With that, the recent events with ex and the dog not only allowed me to purposefully drop the rope, but I also got the blow torch myself and burned it up. Being able to allow myself to completely let go has been very empowering.

I am still hanging out on the MLC board because I want to understand what this man may be going through. I do hope he wakes up and is able to accept his life "as is" without the constant running and chasing of happiness. I feel for him, but in a completely different way than I did before. More platonic, I guess.

While the divorce was filed a year ago in september, we have yet to make any real progress, and that should be coming up next. The accountants are now looking at everything. Ugh. This is the part that succcckkkssss. Money was always paramount in our relationship. It's ex's one and only true love.

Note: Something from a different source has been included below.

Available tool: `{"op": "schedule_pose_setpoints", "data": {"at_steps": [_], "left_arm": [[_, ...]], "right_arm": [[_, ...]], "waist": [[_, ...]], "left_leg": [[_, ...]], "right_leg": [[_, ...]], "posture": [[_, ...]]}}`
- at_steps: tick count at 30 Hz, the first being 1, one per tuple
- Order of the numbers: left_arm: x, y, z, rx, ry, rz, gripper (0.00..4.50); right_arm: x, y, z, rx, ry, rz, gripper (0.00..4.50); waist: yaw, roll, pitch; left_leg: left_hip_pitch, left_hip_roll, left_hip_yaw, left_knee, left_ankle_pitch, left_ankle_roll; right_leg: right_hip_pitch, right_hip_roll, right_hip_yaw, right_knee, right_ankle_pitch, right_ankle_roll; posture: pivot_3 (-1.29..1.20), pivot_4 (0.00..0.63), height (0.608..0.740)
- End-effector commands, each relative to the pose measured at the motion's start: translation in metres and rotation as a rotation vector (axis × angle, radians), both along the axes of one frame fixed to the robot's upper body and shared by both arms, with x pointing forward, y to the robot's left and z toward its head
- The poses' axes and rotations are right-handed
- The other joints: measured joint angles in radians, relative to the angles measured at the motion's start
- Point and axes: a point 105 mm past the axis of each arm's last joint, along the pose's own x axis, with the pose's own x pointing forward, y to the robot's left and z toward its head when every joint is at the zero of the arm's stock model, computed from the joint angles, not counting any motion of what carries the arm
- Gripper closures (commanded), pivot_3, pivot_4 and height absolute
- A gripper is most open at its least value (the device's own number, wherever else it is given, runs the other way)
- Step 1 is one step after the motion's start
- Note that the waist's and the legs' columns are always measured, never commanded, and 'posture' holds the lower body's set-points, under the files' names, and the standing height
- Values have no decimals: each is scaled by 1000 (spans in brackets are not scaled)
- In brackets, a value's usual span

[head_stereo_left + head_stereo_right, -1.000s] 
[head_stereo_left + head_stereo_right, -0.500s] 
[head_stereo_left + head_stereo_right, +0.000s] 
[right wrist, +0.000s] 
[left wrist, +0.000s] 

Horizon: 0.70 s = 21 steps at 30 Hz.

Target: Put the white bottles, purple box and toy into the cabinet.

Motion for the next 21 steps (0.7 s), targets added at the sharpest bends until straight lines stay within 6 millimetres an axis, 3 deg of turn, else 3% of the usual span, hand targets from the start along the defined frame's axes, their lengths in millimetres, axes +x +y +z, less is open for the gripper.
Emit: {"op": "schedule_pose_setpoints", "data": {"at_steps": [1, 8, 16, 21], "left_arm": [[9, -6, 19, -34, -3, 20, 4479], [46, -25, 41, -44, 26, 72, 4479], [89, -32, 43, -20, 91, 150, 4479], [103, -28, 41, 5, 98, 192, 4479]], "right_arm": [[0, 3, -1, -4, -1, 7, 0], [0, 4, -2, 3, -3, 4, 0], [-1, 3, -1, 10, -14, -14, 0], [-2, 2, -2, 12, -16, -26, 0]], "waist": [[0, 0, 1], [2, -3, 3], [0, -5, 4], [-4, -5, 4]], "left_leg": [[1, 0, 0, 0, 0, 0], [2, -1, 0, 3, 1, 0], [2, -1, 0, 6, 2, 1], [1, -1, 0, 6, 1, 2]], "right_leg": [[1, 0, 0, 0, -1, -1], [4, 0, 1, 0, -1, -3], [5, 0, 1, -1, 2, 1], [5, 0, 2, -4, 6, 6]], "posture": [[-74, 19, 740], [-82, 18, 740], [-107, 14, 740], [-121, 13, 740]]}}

I'm not sure I ever mentioned it before, but on our wedding night, Ex opened up all the cards and electronically deposited all the money instead of consummating the marriage with me. Yep. He had energy to count and deposit money, but not have time with his wife. Not only that, he was disappointed in the amount we got and blamed my side of the family. Ummmm red flags?!? So, yeah, on my wedding night not only did i not consummate the marriage, but I was made to feel bad that my family didn't contribute "enough" in financial gifts. What a complete #^*|!~€~*£|.

While its been the most painful experience of my life and more painful than I thought possible, I think the universe, guardian Angels, whomever, were and are looking out. I do believe now that this divorce had to happen because I was dead in my marriage. I had no spirit. I don't believe it was his intention at all, but being married to ex killed everything about me. Codependency at its finest. I had no sparkle in my life. For so many reasons I became a fraction of a woman... Too many to recount here.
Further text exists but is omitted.